* THE DATA
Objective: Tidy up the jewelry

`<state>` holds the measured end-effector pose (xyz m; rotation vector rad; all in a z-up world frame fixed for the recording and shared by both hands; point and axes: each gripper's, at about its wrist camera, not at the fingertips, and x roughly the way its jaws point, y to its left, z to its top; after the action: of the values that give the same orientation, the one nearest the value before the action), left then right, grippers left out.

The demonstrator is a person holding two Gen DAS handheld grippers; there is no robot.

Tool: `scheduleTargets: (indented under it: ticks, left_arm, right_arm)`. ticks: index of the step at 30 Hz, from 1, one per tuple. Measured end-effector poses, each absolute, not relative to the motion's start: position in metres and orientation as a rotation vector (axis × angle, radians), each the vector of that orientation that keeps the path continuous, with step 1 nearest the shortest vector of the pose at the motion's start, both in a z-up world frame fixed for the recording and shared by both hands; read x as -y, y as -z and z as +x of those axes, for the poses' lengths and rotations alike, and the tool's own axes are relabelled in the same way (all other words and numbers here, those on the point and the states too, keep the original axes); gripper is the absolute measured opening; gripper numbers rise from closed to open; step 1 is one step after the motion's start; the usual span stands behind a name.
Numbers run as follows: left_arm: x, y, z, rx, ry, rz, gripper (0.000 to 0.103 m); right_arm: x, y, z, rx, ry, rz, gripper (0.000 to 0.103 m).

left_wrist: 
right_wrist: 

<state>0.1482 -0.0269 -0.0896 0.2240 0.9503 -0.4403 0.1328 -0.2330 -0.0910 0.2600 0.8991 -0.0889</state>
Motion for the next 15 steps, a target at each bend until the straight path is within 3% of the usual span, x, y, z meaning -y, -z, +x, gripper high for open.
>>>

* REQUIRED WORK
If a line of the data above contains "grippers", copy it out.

* TASK SOLUTION
`<state>` holds the measured end-effector pose (xyz m; rotation vector rad; all in a z-up world frame fixed for the recording and shared by both hands; point and axes: each gripper's, at about its wrist camera, not at the fingertips, and x roughly the way its jaws point, y to its left, z to its top; after the action: of the values that give the same orientation, the one nearest the value before the action), left then right, grippers left out.
The demonstrator is a person holding two Gen DAS handheld grippers; there is no robot.

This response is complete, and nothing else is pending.